- [YOUR ASSIGNMENT]:
Wherever a line in the data holds the word "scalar", pull that line out.

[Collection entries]
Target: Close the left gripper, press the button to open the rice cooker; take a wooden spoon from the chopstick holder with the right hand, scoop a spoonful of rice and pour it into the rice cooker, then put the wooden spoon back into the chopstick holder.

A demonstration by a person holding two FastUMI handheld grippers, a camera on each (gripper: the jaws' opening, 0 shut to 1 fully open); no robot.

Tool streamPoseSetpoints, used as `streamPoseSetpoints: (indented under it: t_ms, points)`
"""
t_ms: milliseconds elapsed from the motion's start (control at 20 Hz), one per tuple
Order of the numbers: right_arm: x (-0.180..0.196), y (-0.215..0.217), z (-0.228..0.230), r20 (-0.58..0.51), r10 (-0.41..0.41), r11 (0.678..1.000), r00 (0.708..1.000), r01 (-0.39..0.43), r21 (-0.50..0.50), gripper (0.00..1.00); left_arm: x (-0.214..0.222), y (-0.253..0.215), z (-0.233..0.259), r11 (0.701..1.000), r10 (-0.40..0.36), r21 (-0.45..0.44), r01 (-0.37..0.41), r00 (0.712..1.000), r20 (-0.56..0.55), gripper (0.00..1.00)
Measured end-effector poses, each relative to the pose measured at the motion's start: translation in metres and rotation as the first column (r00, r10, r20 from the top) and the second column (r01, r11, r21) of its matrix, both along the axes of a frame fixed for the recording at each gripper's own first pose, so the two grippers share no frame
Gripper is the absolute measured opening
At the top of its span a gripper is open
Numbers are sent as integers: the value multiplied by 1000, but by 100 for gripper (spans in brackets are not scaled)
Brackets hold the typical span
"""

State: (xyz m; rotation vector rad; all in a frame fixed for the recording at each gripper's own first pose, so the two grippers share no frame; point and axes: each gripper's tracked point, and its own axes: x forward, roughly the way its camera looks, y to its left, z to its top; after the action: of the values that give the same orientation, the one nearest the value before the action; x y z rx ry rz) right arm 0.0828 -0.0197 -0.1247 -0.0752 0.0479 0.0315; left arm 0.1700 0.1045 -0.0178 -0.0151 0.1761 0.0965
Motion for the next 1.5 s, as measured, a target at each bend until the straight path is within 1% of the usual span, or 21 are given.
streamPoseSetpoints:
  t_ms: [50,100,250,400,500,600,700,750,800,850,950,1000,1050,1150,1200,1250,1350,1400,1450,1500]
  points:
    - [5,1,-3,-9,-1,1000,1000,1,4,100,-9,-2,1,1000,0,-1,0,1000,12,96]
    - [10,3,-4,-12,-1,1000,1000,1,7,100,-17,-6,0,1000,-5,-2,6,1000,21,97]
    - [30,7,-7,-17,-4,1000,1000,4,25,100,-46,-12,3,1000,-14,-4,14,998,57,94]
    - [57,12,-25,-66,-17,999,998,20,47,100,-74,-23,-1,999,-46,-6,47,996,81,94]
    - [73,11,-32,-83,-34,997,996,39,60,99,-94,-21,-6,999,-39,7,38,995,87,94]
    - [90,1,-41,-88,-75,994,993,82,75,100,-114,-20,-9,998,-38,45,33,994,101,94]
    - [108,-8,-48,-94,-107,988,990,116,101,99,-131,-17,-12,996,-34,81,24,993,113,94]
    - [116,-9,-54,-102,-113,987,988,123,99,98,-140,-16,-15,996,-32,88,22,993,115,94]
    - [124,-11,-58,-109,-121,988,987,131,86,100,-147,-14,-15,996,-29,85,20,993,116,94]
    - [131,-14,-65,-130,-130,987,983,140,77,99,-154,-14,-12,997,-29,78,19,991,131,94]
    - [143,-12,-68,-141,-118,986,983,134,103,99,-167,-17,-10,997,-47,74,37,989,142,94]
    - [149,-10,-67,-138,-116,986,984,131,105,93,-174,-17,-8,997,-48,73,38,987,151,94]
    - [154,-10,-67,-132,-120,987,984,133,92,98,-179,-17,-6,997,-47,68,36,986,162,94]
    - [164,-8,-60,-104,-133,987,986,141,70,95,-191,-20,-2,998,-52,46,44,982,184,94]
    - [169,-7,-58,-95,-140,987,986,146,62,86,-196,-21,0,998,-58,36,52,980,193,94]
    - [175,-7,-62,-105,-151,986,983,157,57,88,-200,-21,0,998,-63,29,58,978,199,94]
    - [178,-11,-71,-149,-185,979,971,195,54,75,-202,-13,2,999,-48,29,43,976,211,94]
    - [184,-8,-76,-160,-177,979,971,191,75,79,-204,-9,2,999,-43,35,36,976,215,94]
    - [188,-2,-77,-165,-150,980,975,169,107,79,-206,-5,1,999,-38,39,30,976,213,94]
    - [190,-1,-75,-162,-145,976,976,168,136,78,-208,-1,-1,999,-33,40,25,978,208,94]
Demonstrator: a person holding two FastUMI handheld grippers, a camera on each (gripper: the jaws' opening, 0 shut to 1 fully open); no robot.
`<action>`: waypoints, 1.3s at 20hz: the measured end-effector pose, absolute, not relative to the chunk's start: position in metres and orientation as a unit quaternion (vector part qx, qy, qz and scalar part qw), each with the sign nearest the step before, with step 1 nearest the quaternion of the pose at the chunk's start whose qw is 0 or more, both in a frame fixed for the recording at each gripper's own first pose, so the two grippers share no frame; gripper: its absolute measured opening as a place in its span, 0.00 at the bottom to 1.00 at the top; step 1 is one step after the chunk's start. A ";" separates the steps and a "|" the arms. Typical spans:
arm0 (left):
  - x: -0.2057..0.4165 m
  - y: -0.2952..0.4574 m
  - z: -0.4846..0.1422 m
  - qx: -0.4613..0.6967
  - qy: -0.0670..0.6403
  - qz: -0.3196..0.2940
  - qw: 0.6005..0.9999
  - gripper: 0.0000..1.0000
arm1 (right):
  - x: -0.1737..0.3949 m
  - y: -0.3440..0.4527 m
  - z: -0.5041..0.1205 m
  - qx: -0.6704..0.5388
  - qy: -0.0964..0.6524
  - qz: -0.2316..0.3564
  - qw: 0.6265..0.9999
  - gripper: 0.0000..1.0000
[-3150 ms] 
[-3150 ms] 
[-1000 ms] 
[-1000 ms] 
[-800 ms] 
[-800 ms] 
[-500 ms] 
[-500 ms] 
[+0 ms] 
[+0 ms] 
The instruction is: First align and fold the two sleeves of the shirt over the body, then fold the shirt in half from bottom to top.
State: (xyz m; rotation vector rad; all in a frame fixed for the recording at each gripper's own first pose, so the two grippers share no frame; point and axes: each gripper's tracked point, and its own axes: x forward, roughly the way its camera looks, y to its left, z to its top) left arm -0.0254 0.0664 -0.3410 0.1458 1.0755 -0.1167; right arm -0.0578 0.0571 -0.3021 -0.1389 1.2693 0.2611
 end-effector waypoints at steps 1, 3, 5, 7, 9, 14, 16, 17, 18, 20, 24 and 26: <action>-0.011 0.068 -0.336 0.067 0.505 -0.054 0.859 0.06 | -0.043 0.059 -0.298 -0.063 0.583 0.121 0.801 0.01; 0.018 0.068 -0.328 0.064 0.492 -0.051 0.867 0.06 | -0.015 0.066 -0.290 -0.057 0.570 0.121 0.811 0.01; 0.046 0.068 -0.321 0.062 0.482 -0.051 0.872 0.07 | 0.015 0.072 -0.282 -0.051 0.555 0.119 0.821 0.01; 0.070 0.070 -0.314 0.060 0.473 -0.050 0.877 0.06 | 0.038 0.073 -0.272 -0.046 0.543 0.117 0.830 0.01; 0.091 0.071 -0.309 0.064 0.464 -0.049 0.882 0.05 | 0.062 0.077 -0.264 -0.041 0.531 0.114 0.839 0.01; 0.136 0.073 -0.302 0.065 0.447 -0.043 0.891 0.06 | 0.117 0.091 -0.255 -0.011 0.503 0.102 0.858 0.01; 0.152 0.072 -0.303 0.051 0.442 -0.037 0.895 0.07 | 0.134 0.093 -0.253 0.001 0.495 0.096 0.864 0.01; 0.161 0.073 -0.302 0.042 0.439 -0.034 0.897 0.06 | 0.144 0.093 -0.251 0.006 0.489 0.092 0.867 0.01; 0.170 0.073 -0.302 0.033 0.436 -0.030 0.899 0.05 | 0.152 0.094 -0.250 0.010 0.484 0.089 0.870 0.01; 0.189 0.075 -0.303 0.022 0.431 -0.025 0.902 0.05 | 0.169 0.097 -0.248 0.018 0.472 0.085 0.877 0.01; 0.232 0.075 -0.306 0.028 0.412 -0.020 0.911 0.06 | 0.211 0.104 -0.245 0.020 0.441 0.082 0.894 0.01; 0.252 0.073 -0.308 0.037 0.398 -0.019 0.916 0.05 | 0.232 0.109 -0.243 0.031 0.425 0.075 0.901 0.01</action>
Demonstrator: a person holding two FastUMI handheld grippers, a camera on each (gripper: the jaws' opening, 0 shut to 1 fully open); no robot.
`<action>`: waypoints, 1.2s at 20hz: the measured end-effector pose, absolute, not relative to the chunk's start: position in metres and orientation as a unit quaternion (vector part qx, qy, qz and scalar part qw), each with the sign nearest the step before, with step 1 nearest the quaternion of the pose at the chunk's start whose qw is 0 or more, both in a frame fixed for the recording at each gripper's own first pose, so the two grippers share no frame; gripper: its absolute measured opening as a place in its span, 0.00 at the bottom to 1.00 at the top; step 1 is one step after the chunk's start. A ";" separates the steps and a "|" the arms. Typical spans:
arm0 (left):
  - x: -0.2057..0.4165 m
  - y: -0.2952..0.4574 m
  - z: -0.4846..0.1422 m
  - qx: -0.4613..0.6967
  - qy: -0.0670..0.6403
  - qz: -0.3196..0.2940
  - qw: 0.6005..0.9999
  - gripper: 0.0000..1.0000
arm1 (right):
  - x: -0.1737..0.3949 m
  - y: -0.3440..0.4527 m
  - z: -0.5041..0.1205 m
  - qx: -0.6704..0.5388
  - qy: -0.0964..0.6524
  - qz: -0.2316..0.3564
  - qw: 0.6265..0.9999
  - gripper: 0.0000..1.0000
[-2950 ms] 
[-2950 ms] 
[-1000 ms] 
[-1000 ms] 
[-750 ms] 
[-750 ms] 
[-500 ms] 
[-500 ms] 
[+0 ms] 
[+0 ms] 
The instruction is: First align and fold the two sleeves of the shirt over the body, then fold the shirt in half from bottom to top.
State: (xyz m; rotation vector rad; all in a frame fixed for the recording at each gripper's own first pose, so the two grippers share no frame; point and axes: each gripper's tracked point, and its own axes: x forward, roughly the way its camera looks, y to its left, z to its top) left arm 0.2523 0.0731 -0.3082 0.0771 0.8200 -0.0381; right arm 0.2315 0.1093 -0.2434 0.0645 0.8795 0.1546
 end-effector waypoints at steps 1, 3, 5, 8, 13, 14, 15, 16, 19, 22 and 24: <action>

- [TASK RESPONSE]:
`<action>`: waypoints, 1.3s at 20hz: the measured end-effector pose, absolute, not relative to the chunk's start: position in metres and orientation as a unit quaternion (vector part qx, qy, qz and scalar part qw), each with the sign nearest the step before, with step 1 nearest the quaternion of the pose at the chunk's start whose qw is 0 or more, both in a frame fixed for the recording at each gripper's own first pose, so the two grippers share no frame; gripper: its absolute measured opening as a place in its span, 0.00 at the bottom to 1.00 at the top; step 1 is one step after the chunk's start. A ";" separates the steps and a "|" the arms. Typical spans:
`<action>`: waypoints, 1.2s at 20hz: the measured end-effector pose, absolute, not relative to the chunk's start: position in metres and orientation as a unit quaternion (vector part qx, qy, qz and scalar part qw), each with the sign nearest the step before, with step 1 nearest the quaternion of the pose at the chunk's start whose qw is 0 or more, both in a frame fixed for the recording at each gripper's own first pose, so the two grippers share no frame; gripper: its absolute measured opening as a place in its span, 0.00 at the bottom to 1.00 at the top; step 1 is one step after the chunk's start. A ";" separates the steps and a "|" the arms. Typical spans:

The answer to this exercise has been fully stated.